Visualizing supercurrents in ferromagnetic Josephson junctions with various arrangements of 0 and \pi segments

TL;DR

This paper visualizes supercurrents in various ferromagnetic Josephson junction configurations using LTSEM, revealing homogeneous critical current densities and demonstrating the fabrication of complex 0-$pi$ boundary topologies.

Contribution

It introduces LTSEM visualization of supercurrents in diverse 0-$pi$ Josephson junction arrangements, including novel topologies and record critical current densities.

Findings

Homogeneous critical current density within each segment.

Record critical current density of 35 A/cm² at 4.2 K.

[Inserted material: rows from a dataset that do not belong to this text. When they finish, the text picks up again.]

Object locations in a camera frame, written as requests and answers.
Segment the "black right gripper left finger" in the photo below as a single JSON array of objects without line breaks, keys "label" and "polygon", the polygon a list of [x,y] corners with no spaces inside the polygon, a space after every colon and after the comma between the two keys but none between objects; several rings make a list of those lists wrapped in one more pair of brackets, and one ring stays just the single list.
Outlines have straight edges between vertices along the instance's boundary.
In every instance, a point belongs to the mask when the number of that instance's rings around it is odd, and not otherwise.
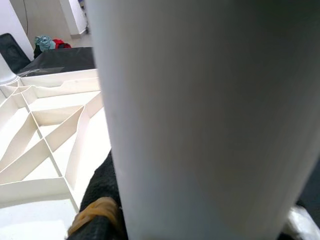
[{"label": "black right gripper left finger", "polygon": [[128,240],[111,152],[94,171],[66,240]]}]

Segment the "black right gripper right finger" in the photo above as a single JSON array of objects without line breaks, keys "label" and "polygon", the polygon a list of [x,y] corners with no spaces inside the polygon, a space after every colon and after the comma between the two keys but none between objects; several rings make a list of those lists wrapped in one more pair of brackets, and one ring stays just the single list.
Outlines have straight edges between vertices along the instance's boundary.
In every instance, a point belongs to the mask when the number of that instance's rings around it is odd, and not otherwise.
[{"label": "black right gripper right finger", "polygon": [[282,234],[293,240],[320,240],[320,228],[308,211],[299,204],[290,208]]}]

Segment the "white plastic table top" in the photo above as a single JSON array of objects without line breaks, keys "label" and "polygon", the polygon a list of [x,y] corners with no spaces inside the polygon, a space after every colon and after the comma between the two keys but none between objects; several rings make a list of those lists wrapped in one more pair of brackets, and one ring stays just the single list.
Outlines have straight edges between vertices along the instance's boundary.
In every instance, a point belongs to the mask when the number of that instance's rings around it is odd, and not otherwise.
[{"label": "white plastic table top", "polygon": [[96,69],[0,76],[0,240],[66,240],[110,149]]}]

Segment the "white plastic table leg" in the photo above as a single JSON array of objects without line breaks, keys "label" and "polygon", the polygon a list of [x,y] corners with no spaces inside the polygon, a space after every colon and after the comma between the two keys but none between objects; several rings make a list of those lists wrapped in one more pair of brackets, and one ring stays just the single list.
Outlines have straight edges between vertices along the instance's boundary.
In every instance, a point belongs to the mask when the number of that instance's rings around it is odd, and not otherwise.
[{"label": "white plastic table leg", "polygon": [[86,0],[129,240],[276,240],[320,156],[320,0]]},{"label": "white plastic table leg", "polygon": [[0,85],[16,81],[18,76],[13,73],[0,53]]}]

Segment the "clear tape patch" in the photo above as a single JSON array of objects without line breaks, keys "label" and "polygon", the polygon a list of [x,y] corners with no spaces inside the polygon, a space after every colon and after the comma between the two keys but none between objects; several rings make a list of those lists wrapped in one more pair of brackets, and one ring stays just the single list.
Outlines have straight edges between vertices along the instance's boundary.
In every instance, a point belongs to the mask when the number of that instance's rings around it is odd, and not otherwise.
[{"label": "clear tape patch", "polygon": [[32,77],[62,73],[64,67],[52,67],[52,68],[36,68],[36,69],[22,69],[17,73],[20,77]]}]

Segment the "colourful clothes pile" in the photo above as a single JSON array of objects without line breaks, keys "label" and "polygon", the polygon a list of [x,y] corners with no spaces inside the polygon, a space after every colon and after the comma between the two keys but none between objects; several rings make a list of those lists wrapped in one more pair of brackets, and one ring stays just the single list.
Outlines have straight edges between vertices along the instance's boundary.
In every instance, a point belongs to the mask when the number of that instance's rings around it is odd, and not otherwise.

Successful fabrication of complex 0-$pi$ boundary topologies.

Abstract

Josephson junctions with ferromagnetic barrier can have positive or negative critical current depending on the thickness $d_F$ of the ferromagnetic layer. Accordingly, the Josephson phase in the ground state is equal to 0 (a conventional or 0 junction) or to $\pi$ ($\pi$ junction). When 0 and $\pi$ segments are joined to form a "0-$\pi$ junction", spontaneous supercurrents around the 0-$\pi$ boundary can appear. Here we report on the visualization of supercurrents in superconductor-insulator-ferromagnet-superconductor (SIFS) junctions by low-temperature scanning electron microscopy (LTSEM). We discuss data for rectangular 0, $\pi$, 0-$\pi$, 0-$\pi$-0 and 20 \times 0-$\pi$ junctions, disk-shaped junctions where the 0-$\pi$ boundary forms a ring, and an annular junction with two 0-$\pi$ boundaries. Within each 0 or $\pi$ segment the critical current density is fairly homogeneous, as indicated both by measurements of the magnetic field dependence of the critical current and by LTSEM. The $\pi$ parts have critical current densities $j_c^\pi$ up to $35\units{A/cm^2}$ at $T = 4.2\units{K}$, which is a record value for SIFS junctions with a NiCu F-layer so far. We also demonstrate that SIFS technology is capable to produce Josephson devices with a unique topology of the 0-$\pi$ boundary.